===== Given material

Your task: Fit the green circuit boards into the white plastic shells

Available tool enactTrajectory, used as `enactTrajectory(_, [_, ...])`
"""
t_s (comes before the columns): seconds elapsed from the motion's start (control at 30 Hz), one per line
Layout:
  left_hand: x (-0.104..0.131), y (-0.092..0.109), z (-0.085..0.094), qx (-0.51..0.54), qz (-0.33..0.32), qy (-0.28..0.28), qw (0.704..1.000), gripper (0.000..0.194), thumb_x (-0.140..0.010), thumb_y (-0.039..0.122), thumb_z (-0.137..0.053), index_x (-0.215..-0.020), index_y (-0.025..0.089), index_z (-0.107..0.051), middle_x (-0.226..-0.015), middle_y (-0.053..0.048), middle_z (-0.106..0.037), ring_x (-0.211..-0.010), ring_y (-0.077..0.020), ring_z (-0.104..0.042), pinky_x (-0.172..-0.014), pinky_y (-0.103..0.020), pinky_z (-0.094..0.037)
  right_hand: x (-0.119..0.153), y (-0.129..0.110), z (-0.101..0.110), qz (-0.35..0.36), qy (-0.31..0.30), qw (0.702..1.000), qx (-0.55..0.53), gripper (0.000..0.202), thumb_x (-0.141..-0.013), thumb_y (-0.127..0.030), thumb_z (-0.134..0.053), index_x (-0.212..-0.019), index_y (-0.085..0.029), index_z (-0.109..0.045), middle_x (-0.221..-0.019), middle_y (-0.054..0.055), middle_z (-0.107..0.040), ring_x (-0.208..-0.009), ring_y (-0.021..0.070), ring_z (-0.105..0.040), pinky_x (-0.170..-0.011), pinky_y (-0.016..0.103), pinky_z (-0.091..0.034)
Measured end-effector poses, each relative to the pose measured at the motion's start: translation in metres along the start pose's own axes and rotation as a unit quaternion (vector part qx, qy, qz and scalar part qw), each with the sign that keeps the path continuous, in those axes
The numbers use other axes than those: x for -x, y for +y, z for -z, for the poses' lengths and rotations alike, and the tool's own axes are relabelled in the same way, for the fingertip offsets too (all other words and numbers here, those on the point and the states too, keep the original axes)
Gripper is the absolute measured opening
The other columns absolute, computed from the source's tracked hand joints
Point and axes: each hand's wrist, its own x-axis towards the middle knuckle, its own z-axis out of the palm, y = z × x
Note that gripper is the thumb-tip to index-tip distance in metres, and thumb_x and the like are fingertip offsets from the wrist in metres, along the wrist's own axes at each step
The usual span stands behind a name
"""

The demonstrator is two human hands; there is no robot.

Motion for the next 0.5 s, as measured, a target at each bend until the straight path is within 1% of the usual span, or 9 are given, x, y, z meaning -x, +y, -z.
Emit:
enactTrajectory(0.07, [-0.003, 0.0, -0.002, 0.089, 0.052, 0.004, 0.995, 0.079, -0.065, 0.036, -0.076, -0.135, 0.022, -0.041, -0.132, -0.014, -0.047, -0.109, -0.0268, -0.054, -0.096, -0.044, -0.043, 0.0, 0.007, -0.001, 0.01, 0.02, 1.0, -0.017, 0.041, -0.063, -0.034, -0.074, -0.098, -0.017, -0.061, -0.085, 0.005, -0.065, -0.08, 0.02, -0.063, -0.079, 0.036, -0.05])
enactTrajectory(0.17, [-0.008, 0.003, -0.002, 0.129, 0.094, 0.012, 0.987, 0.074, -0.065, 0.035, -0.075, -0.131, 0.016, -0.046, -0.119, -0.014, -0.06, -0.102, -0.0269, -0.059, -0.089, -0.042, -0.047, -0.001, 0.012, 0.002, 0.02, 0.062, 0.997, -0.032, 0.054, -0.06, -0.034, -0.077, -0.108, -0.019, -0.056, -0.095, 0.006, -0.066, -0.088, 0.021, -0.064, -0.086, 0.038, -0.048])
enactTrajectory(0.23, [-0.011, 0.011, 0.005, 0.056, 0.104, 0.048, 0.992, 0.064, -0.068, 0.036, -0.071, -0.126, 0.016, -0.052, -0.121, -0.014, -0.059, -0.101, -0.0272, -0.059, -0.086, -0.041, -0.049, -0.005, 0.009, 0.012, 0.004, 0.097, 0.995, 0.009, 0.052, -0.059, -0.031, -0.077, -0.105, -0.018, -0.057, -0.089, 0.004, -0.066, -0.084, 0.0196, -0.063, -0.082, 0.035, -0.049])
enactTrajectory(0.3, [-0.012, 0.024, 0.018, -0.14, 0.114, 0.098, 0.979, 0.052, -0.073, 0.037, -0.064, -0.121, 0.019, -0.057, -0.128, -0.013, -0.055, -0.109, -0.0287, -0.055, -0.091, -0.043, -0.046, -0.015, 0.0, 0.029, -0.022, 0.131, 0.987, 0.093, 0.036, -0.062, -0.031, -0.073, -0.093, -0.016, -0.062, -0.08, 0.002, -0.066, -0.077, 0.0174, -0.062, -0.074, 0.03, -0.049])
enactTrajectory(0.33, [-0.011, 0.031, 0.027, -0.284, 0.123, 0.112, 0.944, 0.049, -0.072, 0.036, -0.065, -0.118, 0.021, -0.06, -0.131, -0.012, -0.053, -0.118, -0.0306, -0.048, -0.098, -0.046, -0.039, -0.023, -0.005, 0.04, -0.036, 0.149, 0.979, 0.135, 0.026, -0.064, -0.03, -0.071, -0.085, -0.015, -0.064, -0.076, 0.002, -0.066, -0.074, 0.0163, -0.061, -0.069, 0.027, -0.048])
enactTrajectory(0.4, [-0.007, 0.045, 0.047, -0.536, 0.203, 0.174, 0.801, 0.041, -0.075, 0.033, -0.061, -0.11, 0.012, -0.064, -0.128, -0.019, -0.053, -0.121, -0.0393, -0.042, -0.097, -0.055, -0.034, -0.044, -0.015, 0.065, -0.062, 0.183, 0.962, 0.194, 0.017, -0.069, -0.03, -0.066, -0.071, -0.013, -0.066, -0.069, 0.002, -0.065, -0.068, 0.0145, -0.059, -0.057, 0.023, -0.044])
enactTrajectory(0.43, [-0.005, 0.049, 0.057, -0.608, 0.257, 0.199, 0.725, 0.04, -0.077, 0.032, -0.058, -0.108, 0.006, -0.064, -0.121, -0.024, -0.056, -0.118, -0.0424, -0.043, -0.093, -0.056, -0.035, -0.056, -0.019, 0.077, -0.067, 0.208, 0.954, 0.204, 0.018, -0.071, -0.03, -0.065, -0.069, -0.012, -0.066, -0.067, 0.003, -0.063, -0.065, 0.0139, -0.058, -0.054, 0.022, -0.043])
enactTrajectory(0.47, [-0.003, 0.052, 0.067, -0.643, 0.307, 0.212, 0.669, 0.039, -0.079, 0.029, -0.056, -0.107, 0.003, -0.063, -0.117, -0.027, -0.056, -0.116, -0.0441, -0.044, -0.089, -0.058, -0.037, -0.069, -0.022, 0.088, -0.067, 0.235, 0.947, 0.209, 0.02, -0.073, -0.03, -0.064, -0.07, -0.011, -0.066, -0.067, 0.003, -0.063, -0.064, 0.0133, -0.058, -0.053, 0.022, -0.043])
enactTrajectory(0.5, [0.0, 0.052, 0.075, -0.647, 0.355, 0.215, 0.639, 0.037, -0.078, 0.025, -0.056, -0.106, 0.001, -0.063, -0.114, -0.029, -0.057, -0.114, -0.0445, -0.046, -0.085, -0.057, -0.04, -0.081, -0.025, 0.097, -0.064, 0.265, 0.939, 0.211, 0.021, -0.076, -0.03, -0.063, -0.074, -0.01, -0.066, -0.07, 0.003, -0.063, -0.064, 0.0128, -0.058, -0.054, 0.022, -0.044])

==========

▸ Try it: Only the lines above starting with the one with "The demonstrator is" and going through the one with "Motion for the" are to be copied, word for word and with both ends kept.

▸ Response to the exercise:
The demonstrator is two human hands; there is no robot.

Motion for the next 0.5 s, as measured, a target at each bend until the straight path is within 1% of the usual span, or 9 are given, x, y, z meaning -x, +y, -z.

That concludes the response.